== ASSIGNMENT ==
Below is a listing; return it in full, exactly as it appears.

== GIVEN INFORMATION ==

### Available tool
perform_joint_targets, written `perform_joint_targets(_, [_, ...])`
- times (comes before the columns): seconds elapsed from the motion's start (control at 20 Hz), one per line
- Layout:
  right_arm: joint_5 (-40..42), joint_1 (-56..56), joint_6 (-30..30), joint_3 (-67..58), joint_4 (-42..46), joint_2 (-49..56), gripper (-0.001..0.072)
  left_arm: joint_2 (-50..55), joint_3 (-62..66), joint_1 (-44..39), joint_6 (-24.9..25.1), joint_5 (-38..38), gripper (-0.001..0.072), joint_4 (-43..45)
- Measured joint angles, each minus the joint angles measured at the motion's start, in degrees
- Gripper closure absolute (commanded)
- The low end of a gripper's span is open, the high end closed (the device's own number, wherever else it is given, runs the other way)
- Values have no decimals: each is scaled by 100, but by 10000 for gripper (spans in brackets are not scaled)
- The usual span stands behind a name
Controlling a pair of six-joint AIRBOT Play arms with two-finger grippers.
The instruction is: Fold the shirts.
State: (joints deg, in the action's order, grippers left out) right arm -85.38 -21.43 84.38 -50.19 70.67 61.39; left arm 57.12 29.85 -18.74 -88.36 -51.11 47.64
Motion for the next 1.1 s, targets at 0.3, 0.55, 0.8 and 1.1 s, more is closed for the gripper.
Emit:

== ANSWER TO THIS TASK ==
### Available tool
perform_joint_targets, written `perform_joint_targets(_, [_, ...])`
- times (comes before the columns): seconds elapsed from the motion's start (control at 20 Hz), one per line
- Layout:
  right_arm: joint_5 (-40..42), joint_1 (-56..56), joint_6 (-30..30), joint_3 (-67..58), joint_4 (-42..46), joint_2 (-49..56), gripper (-0.001..0.072)
  left_arm: joint_2 (-50..55), joint_3 (-62..66), joint_1 (-44..39), joint_6 (-24.9..25.1), joint_5 (-38..38), gripper (-0.001..0.072), joint_4 (-43..45)
- Measured joint angles, each minus the joint angles measured at the motion's start, in degrees
- Gripper closure absolute (commanded)
- The low end of a gripper's span is open, the high end closed (the device's own number, wherever else it is given, runs the other way)
- Values have no decimals: each is scaled by 100, but by 10000 for gripper (spans in brackets are not scaled)
- The usual span stands behind a name
Controlling a pair of six-joint AIRBOT Play arms with two-finger grippers.
The instruction is: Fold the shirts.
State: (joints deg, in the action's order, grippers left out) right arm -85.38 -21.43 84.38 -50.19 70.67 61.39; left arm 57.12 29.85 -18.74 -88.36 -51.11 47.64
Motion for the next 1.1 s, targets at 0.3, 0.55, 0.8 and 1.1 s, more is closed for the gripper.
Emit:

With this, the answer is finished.